2025-03-10, 03:29 PM
(This post was last modified: 2025-03-10, 03:40 PM by mooch91. Edited 1 time in total.)
(2025-03-10, 03:16 PM)TheDreadPirate Wrote: 2 CPU cores is pretty limiting. Audio transcoding always happens on the CPU. As does subtitle burn in. With subtitle burn in, the GPU will still decode and encode, but the CPU renders the subtitle in the video.
So limiting Jellyfin to two cores can potentially be a factor.
The list of codecs at the top does not force Jellyfin to transcode those codecs. It only informs Jellyfin which codecs your GPU can decode when it does need to transcode a video. If it is not checked and Jellyfin does need to transcode, the CPU will decode the video before sending to the GPU for encoding.
Use this wiki to check the correct boxes. The "Coffee Lake" column. Basically, check everything in the list except AV1 and HEVC RExt. You can also check "Allow encoding in HEVC format" and both tone mapping boxes.

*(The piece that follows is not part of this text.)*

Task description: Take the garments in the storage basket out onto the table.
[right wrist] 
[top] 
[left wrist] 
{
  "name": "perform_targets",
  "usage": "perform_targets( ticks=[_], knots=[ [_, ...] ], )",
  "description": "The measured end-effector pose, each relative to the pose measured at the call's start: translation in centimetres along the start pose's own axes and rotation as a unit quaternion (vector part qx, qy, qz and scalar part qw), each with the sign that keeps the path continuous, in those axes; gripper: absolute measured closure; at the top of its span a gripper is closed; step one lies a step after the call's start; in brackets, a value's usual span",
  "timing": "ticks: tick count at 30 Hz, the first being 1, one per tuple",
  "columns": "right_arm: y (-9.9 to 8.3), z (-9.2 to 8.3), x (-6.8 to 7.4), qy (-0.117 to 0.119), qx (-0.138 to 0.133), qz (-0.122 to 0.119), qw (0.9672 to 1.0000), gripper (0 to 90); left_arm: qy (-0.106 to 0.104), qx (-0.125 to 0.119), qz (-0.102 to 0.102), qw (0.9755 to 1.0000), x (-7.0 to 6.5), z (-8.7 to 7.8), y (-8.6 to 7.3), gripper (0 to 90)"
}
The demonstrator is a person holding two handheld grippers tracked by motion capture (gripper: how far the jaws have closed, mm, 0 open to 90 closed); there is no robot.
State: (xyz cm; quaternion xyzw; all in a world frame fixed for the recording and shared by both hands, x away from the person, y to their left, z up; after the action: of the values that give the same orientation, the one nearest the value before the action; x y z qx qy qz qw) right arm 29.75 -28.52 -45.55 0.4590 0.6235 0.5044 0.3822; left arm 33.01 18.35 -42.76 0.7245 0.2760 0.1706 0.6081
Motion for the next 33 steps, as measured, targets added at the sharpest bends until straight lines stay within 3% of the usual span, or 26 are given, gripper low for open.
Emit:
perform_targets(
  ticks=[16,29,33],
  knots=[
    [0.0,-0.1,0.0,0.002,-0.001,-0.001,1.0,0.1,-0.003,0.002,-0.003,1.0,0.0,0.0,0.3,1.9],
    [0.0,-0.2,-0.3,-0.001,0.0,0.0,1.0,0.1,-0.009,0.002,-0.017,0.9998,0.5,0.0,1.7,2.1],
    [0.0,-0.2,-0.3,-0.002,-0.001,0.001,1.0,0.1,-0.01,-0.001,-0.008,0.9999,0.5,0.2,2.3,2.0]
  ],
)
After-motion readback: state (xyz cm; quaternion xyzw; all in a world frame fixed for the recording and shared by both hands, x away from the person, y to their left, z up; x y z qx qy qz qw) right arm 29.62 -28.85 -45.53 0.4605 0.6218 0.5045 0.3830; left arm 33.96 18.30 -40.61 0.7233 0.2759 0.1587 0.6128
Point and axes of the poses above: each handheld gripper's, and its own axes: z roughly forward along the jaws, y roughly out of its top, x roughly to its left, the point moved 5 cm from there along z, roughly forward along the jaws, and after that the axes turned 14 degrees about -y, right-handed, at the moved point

https://en.wikipedia.org/wiki/Intel_Quic...d_encoding
You should also enable Low Power encoding, but only for H264. But this does require additional configuration in the OS. This is optional, but can increase performance when you are tone mapping HDR to SDR.
https://jellyfin.org/docs/general/admini...r-encoding
Thanks very much for the response. Is there a recommendation for number of cores of an 8-core processor, as well as memory, that one should allocate? Right now, the server is being used as a NAS as well as for Home Assistant, along with Jellyfin.
Thanks also for the explanation of the codecs - very helpful - as well as the chart.
I'll also need to read up on the subtitle piece a bit more. I don't generally use the subtitles, though I've been ripping at least the English tracks with any discs, as I know others in my family do - to aid in catching everything when they are walking the treadmill, for example.